» **PROVIDED INFORMATION**:

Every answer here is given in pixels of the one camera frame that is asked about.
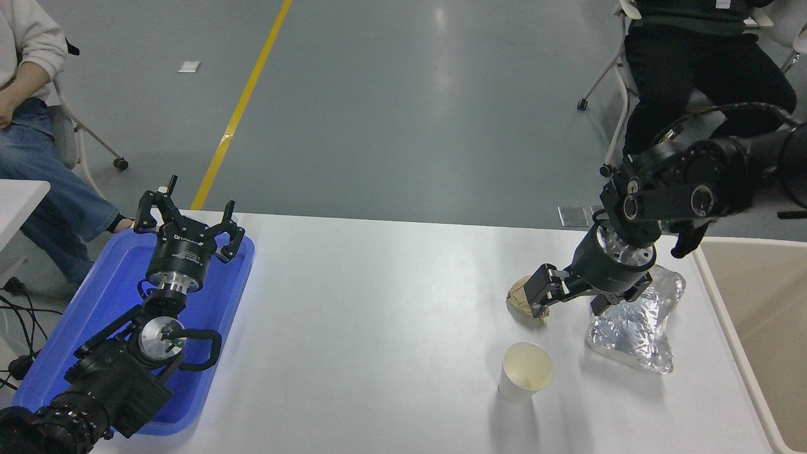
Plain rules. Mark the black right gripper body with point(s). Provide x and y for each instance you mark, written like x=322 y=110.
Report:
x=599 y=271

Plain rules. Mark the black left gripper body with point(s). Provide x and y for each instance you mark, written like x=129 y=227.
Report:
x=179 y=255

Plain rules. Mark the white paper cup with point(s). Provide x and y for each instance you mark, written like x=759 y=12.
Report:
x=526 y=369

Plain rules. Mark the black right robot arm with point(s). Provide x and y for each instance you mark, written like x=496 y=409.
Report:
x=712 y=170

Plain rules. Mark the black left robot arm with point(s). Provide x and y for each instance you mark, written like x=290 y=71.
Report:
x=107 y=384

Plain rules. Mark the person's forearm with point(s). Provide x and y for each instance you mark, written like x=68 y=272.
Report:
x=28 y=81

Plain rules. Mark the person's hand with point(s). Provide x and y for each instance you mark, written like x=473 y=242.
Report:
x=4 y=112

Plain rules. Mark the crumpled tan paper ball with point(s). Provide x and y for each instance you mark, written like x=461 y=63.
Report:
x=517 y=296

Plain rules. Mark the silver foil tray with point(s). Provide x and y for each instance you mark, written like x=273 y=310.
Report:
x=637 y=334

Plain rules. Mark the metal floor plate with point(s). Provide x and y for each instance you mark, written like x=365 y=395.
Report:
x=572 y=216
x=594 y=209

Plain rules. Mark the blue plastic tray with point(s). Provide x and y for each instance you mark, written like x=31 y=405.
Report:
x=94 y=302

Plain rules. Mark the white wheeled chair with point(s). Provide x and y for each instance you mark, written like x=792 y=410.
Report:
x=606 y=170
x=63 y=135

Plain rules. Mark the person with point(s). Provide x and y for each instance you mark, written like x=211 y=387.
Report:
x=44 y=189
x=693 y=63

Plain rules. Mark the small white table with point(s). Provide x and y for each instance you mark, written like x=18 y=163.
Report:
x=19 y=202

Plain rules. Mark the large pale bin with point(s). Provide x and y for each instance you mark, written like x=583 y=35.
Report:
x=769 y=328

» **REQUIRED ACTION**: Quote the records in full and exactly; skip any image.

» **RESULT FOR THIS TASK**:
Every answer here is given in pixels of the one camera frame that is asked about.
Plain rules. Mark the black right gripper body with point(s). Provide x and y for each instance you mark, written like x=322 y=110.
Report:
x=599 y=271

Plain rules. Mark the black left gripper body with point(s). Provide x and y for each instance you mark, written like x=129 y=227.
Report:
x=179 y=255

Plain rules. Mark the white paper cup with point(s). Provide x and y for each instance you mark, written like x=759 y=12.
Report:
x=526 y=369

Plain rules. Mark the black right robot arm with point(s). Provide x and y for each instance you mark, written like x=496 y=409.
Report:
x=712 y=170

Plain rules. Mark the black left robot arm with point(s). Provide x and y for each instance you mark, written like x=290 y=71.
Report:
x=107 y=384

Plain rules. Mark the person's forearm with point(s). Provide x and y for each instance you mark, written like x=68 y=272.
Report:
x=28 y=81

Plain rules. Mark the person's hand with point(s). Provide x and y for each instance you mark, written like x=473 y=242.
Report:
x=4 y=112

Plain rules. Mark the crumpled tan paper ball with point(s). Provide x and y for each instance you mark, written like x=461 y=63.
Report:
x=517 y=296

Plain rules. Mark the silver foil tray with point(s). Provide x and y for each instance you mark, written like x=273 y=310.
Report:
x=637 y=334

Plain rules. Mark the metal floor plate with point(s). Provide x and y for each instance you mark, written like x=365 y=395.
Report:
x=572 y=216
x=594 y=209

Plain rules. Mark the blue plastic tray with point(s). Provide x and y for each instance you mark, written like x=31 y=405.
Report:
x=94 y=302

Plain rules. Mark the white wheeled chair with point(s). Provide x and y for each instance you mark, written like x=792 y=410.
Report:
x=606 y=170
x=63 y=135

Plain rules. Mark the person with point(s). Provide x and y for each instance you mark, written like x=211 y=387.
Report:
x=44 y=189
x=693 y=63

Plain rules. Mark the small white table with point(s). Provide x and y for each instance you mark, written like x=18 y=163.
Report:
x=19 y=202

Plain rules. Mark the large pale bin with point(s). Provide x and y for each instance you mark, written like x=583 y=35.
Report:
x=769 y=328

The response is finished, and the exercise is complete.